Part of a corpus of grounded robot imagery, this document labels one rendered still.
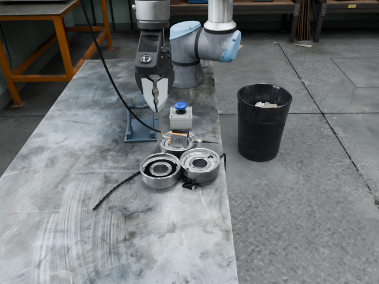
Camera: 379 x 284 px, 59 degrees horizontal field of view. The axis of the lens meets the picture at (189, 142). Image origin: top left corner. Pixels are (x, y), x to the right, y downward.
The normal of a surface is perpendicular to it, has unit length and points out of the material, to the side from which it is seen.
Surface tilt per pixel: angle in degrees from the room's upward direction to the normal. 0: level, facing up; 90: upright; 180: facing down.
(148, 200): 0
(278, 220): 0
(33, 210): 0
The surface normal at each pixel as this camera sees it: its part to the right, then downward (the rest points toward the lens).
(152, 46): 0.00, -0.54
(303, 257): -0.02, -0.82
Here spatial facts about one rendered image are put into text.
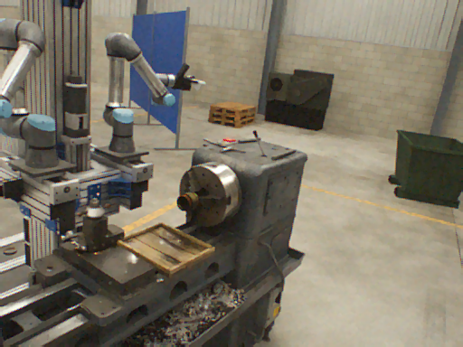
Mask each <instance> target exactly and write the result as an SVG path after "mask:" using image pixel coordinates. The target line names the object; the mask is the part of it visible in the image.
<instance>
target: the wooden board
mask: <svg viewBox="0 0 463 347"><path fill-rule="evenodd" d="M160 227H161V228H162V229H161V231H160V230H159V229H160ZM156 229H157V231H160V232H157V231H154V230H156ZM163 229H164V231H163ZM151 230H152V231H151ZM166 230H168V231H169V232H170V231H172V232H170V233H169V232H168V231H166ZM148 232H150V233H148ZM166 232H168V233H166ZM141 233H142V235H141ZM174 233H175V234H177V236H176V235H174ZM129 234H130V235H129ZM143 234H145V235H143ZM148 234H149V235H148ZM158 234H160V235H158ZM161 234H162V235H161ZM165 234H166V235H167V234H168V235H169V236H170V238H169V236H168V235H167V237H166V238H165V236H164V237H163V235H165ZM171 234H172V235H171ZM139 235H140V236H139ZM154 235H155V236H154ZM157 235H158V236H157ZM159 236H161V237H159ZM179 236H182V237H179ZM135 237H137V238H136V239H135ZM149 237H150V238H149ZM162 238H163V239H162ZM131 239H132V240H131ZM170 239H171V240H170ZM176 239H177V240H176ZM187 240H188V241H187ZM190 240H191V241H190ZM130 241H131V242H130ZM177 241H178V242H180V243H178V242H177ZM184 241H185V242H186V241H187V242H186V243H185V244H181V243H184ZM193 242H194V244H193ZM143 243H144V244H143ZM177 243H178V244H177ZM117 244H118V245H119V246H120V247H121V248H123V249H125V250H127V251H129V252H131V254H133V255H137V257H140V258H142V260H143V259H144V260H145V261H146V262H147V263H149V264H151V265H152V266H155V267H156V271H158V273H160V274H162V275H164V277H169V278H171V277H174V276H176V275H178V274H179V273H180V272H182V271H185V270H186V269H188V268H189V267H193V266H195V265H196V264H197V263H199V262H201V261H203V260H205V259H207V258H208V257H210V256H212V255H213V254H214V250H215V247H213V245H209V244H207V243H206V242H203V241H201V240H200V239H197V238H195V237H192V236H191V235H189V234H187V233H183V232H182V231H180V230H179V229H177V228H174V227H171V226H169V225H167V224H165V223H164V222H159V223H157V224H153V225H151V226H148V227H146V228H143V229H141V230H137V231H135V232H132V233H128V234H126V236H125V238H124V239H121V240H119V241H117ZM126 244H127V245H126ZM129 244H130V245H131V246H130V245H129ZM132 244H133V245H132ZM148 244H149V245H148ZM180 244H181V245H182V246H181V245H180ZM191 244H192V245H191ZM190 245H191V246H192V248H190V247H191V246H190ZM196 246H197V247H196ZM198 246H200V247H199V248H201V251H202V252H201V251H200V250H199V248H198ZM184 247H185V249H183V248H184ZM187 247H188V248H187ZM197 248H198V250H197ZM202 248H204V250H202ZM188 251H189V252H190V253H189V252H188ZM200 252H201V253H200ZM188 253H189V254H188ZM191 253H192V254H191ZM194 253H195V254H196V255H195V254H194ZM169 254H170V255H169ZM171 256H172V257H171ZM178 256H179V257H178ZM189 256H190V257H189ZM161 259H162V260H161ZM169 259H172V260H169ZM159 260H161V261H159ZM171 261H172V262H171ZM180 261H181V262H180ZM182 261H183V262H182ZM170 262H171V263H170ZM179 262H180V263H179ZM164 263H165V264H164ZM177 264H178V265H177ZM170 266H171V267H170ZM169 269H172V270H169Z"/></svg>
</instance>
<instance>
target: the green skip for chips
mask: <svg viewBox="0 0 463 347"><path fill-rule="evenodd" d="M396 132H397V133H398V138H397V148H396V158H395V175H394V174H391V175H389V179H388V181H389V183H391V184H396V185H400V186H401V187H399V186H396V188H395V190H394V194H395V196H396V197H398V198H402V199H406V200H414V201H418V202H426V203H430V204H435V205H442V206H446V207H450V208H455V209H458V206H459V199H458V197H459V195H460V194H461V193H462V191H463V143H462V142H459V141H458V140H457V139H456V138H451V137H446V136H432V135H427V134H422V133H417V132H411V131H401V130H396Z"/></svg>
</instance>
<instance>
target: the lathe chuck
mask: <svg viewBox="0 0 463 347"><path fill-rule="evenodd" d="M211 165H214V166H216V167H211ZM192 168H193V170H194V172H195V174H196V178H197V180H198V182H199V184H200V185H201V187H202V188H203V189H202V190H201V191H199V192H197V193H196V194H197V195H198V196H202V195H205V194H207V193H208V194H210V195H218V196H222V197H226V198H228V197H229V195H230V206H229V205H223V206H202V207H201V209H200V210H199V211H198V213H197V215H196V218H195V220H194V222H196V223H197V224H199V225H201V226H203V227H212V226H215V225H217V224H218V223H221V222H224V221H225V220H224V219H226V218H227V217H228V219H229V218H230V217H231V216H232V215H233V214H234V212H235V210H236V207H237V205H238V190H237V187H236V184H235V181H234V179H233V178H232V176H231V175H230V173H229V172H228V171H227V170H226V169H225V168H224V167H222V166H220V165H218V164H216V163H205V164H199V165H197V166H193V167H192ZM185 183H186V181H185V178H184V176H183V177H182V178H181V181H180V184H179V196H180V195H183V194H185V191H184V190H185ZM228 219H226V220H228Z"/></svg>
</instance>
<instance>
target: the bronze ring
mask: <svg viewBox="0 0 463 347"><path fill-rule="evenodd" d="M197 197H199V196H198V195H197V194H196V193H194V192H191V191H188V192H186V193H185V194H183V195H180V196H179V197H178V198H177V201H176V203H177V206H178V208H179V210H180V211H193V210H195V209H196V208H197V206H198V203H199V202H198V198H197Z"/></svg>
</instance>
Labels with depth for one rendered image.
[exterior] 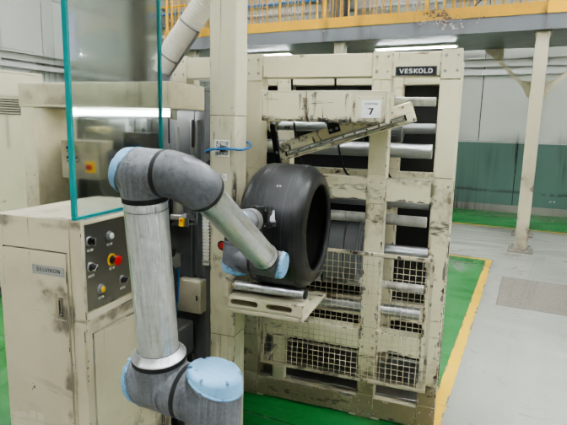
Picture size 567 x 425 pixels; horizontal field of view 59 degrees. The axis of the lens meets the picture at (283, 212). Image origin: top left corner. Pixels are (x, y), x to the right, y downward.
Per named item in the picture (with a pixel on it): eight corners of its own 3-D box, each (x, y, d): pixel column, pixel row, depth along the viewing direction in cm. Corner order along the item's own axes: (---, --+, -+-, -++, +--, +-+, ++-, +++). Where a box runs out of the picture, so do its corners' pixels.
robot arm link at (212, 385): (221, 452, 126) (224, 387, 123) (166, 431, 133) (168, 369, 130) (251, 422, 139) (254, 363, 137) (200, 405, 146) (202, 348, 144)
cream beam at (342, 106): (260, 121, 244) (261, 90, 241) (278, 121, 267) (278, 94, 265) (386, 123, 223) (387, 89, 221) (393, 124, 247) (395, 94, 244)
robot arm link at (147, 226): (170, 431, 134) (146, 154, 112) (119, 412, 141) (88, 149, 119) (202, 397, 147) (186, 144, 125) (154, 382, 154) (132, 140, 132)
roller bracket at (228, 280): (222, 298, 223) (222, 277, 221) (256, 274, 260) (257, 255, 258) (229, 298, 222) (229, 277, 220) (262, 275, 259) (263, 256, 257)
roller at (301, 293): (230, 290, 225) (230, 281, 224) (234, 287, 229) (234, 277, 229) (305, 301, 214) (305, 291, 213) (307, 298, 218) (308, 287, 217)
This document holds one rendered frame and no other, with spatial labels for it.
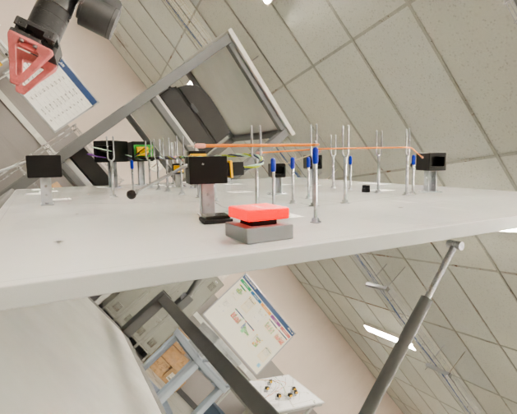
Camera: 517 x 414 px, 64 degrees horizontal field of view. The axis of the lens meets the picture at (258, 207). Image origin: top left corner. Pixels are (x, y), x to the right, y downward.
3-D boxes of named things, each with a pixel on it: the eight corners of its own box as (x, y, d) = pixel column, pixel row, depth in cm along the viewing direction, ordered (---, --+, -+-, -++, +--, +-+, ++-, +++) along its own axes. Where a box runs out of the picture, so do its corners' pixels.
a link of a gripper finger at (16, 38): (39, 101, 73) (61, 54, 74) (34, 89, 66) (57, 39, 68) (-3, 83, 71) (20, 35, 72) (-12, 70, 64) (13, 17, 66)
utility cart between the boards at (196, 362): (130, 432, 370) (208, 354, 398) (117, 382, 470) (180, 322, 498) (166, 465, 384) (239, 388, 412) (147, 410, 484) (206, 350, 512)
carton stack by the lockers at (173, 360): (145, 362, 742) (180, 328, 767) (142, 356, 773) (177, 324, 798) (175, 394, 762) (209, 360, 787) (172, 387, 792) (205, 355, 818)
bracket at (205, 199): (196, 214, 65) (196, 182, 64) (212, 213, 66) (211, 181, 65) (202, 218, 61) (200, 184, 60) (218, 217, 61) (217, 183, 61)
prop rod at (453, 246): (465, 244, 76) (390, 388, 70) (452, 241, 78) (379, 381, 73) (461, 240, 75) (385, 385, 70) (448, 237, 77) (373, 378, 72)
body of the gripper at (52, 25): (58, 65, 77) (74, 30, 78) (53, 44, 67) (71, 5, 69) (21, 48, 75) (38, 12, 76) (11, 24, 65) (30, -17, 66)
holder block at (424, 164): (419, 189, 104) (420, 153, 103) (446, 192, 93) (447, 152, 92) (402, 190, 103) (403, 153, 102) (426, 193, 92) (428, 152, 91)
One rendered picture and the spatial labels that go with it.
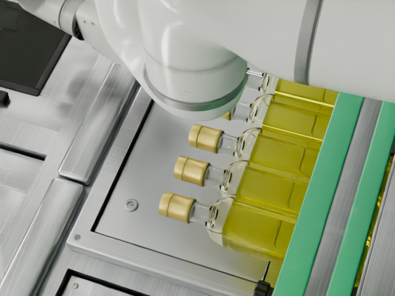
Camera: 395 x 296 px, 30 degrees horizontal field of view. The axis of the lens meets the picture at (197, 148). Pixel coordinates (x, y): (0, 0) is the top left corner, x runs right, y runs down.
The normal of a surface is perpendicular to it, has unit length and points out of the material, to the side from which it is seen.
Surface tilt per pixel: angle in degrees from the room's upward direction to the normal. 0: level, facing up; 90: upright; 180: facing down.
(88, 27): 72
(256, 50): 94
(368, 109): 90
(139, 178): 90
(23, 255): 90
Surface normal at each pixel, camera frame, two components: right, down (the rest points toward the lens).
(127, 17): -0.13, 0.81
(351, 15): -0.18, -0.18
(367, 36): -0.24, 0.04
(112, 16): -0.51, 0.68
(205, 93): 0.16, 0.77
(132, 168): -0.10, -0.50
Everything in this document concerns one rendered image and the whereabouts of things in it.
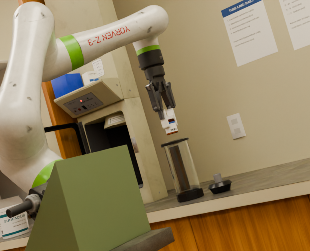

-- Exercise description --
Return only the part above that opens with the line containing "prop rod at" and closes with the line containing "(88, 27): 72", exactly and with both ends, skipping the pictures.

-- Task solution --
prop rod at (453, 246): (465, 244, 76) (390, 388, 70) (452, 241, 78) (379, 381, 73) (461, 240, 75) (385, 385, 70) (448, 237, 77) (373, 378, 72)
body of the gripper at (52, 25): (58, 65, 77) (74, 30, 78) (53, 44, 67) (71, 5, 69) (21, 48, 75) (38, 12, 76) (11, 24, 65) (30, -17, 66)
holder block at (424, 164): (419, 189, 104) (420, 153, 103) (446, 192, 93) (447, 152, 92) (402, 190, 103) (403, 153, 102) (426, 193, 92) (428, 152, 91)
One rendered picture and the spatial labels that go with it.
Camera: 395 x 296 px, 30 degrees horizontal field of view. The axis of the lens meets the picture at (197, 148). Pixel coordinates (x, y): (0, 0) is the top left corner, x runs right, y runs down.
The normal of a surface is perpendicular to it, has unit length and points out of the material, to the side from which it is seen.
Surface tilt per pixel: angle in degrees from the room's upward direction to the normal. 0: level, facing up; 90: upright; 180: facing down.
(88, 27): 72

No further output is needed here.